Indian Home Minister P. Chidambaram yesterday stepped into a row triggered by the refusal of the armed forces’ cricket team to play a first-class match in volatile Indian Kashmir.
The Jammu and Kashmir team enjoyed a walkover on Tuesday when their opponents, Services — representing the Indian armed forces — failed to turn up for a Ranji Trophy match in Srinagar.
Furious local politicians said the move sent the wrong signal at a time when the separatist violence that has dogged Kashmir for decades is waning.
The Board of Control for Cricket in India (BCCI) banned the Services team from the rest of the tournament.

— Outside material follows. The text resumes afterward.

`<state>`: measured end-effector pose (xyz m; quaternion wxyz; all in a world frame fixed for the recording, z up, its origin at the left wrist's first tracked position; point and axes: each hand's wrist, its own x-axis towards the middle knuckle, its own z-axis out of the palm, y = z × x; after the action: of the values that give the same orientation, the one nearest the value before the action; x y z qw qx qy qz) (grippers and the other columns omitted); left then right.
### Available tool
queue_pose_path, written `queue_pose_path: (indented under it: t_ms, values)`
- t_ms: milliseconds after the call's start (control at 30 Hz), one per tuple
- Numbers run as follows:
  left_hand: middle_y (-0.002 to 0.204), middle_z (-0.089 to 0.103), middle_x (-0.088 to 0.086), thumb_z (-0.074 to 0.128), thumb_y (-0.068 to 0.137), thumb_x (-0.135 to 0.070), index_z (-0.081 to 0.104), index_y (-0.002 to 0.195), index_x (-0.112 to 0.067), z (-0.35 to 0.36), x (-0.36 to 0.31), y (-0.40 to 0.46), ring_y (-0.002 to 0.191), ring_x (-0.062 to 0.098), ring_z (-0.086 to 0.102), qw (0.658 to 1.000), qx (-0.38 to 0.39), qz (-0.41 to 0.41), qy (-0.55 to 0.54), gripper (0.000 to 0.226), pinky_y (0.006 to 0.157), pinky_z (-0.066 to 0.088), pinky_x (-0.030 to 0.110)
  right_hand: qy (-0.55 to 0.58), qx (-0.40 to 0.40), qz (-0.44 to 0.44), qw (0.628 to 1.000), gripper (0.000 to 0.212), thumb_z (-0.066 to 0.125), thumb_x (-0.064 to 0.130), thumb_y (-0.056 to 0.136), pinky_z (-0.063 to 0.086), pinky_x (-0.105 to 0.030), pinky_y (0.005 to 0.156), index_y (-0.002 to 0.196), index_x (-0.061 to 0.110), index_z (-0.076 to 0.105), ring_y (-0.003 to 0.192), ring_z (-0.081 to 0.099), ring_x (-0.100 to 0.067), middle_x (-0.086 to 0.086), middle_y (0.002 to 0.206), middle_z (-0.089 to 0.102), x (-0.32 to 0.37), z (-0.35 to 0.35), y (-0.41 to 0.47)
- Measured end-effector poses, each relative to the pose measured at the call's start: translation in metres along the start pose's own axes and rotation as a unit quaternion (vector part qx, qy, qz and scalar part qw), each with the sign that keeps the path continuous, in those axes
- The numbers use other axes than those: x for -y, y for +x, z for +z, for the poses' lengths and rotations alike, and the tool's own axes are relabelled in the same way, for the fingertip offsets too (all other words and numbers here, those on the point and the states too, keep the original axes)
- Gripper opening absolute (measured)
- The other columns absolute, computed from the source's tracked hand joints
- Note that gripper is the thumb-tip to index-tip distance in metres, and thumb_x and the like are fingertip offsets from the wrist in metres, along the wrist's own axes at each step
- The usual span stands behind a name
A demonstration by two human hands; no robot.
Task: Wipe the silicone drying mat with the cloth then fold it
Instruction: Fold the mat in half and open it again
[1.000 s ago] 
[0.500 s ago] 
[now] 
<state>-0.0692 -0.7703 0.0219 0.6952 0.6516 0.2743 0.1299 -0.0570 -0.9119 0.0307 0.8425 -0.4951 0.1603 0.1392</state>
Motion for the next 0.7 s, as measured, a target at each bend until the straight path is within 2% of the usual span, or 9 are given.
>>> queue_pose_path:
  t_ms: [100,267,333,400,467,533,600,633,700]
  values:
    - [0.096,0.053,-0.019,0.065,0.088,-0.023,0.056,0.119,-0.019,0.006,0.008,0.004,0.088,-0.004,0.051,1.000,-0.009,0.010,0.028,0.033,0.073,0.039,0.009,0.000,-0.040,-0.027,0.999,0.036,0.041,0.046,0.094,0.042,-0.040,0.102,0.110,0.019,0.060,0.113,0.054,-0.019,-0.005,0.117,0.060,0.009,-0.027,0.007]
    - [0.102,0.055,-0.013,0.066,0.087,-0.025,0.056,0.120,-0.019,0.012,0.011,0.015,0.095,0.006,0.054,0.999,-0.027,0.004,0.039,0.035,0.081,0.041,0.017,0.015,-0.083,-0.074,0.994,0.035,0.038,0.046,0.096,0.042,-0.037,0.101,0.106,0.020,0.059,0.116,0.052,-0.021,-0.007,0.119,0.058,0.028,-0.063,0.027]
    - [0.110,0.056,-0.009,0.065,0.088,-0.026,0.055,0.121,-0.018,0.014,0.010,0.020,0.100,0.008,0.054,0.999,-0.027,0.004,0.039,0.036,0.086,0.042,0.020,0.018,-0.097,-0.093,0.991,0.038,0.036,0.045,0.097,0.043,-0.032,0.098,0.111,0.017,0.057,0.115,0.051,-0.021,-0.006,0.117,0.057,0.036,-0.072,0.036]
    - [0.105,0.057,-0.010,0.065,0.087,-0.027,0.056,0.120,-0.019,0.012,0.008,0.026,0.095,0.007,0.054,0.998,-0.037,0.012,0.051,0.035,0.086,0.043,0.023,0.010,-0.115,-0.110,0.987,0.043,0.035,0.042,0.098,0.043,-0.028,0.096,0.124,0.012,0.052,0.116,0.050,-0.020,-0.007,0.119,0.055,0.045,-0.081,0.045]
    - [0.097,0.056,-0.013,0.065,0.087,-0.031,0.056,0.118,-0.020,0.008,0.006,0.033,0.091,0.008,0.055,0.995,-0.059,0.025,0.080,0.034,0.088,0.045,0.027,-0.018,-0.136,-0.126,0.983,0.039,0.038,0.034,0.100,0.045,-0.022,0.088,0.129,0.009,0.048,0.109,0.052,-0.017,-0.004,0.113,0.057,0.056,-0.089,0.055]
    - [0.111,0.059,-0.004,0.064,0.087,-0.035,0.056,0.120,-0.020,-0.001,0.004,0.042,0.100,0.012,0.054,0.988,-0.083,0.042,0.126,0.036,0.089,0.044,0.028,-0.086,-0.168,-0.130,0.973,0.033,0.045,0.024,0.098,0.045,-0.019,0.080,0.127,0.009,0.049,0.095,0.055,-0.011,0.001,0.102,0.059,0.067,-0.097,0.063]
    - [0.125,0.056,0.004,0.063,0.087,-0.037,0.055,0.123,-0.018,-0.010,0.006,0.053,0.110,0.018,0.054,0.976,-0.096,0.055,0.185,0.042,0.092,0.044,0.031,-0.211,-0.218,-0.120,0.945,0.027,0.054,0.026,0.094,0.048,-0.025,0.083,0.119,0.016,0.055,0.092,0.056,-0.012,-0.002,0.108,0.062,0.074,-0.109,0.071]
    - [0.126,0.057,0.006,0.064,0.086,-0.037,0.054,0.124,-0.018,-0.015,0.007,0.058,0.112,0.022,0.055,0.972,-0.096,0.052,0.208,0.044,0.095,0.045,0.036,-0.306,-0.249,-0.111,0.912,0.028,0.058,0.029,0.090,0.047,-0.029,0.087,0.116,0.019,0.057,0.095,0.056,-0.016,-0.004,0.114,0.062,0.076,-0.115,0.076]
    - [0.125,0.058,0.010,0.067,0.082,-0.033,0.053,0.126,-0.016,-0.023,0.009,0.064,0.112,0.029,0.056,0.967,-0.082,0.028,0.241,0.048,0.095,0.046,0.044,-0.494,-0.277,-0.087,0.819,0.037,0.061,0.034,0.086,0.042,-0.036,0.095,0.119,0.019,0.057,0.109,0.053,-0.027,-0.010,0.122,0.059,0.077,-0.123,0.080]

Chidambaram said he hoped the controversy would be resolved and promised to bring cricket back to the Kashmir valley.
“I will see that a cricket match takes place in Srinagar,” Chidambaram was quoted as saying by the Press Trust of India.
“Whether that forfeited match will be possible, whether the forfeiture is final, I cannot say,” he said. “But I have told officials that the Services Sports Control Board must request the BCCI to schedule another match in Srinagar.”
Media reports said the decision of the Services team was taken on security grounds.
“The Services is saying Kashmir is not normal. To hell with them for that,” said Indian Kashmir’s former chief minister Farooq Abdullah, who also heads the region’s cricket association.
Teams from Jammu and Kashmir regularly take part in India’s domestic cricket, but Srinagar has not hosted an international match since 1983.
Muslim-majority Indian Kashmir has been in the grip of an insurgency against New Delhi’s rule since 1989, leaving more than 47,000 people dead by official count.
But the levels of violence fell sharply after India and Pakistan, who both claim sovereignty over Kashmir, launched a stop-start peace process in 2004.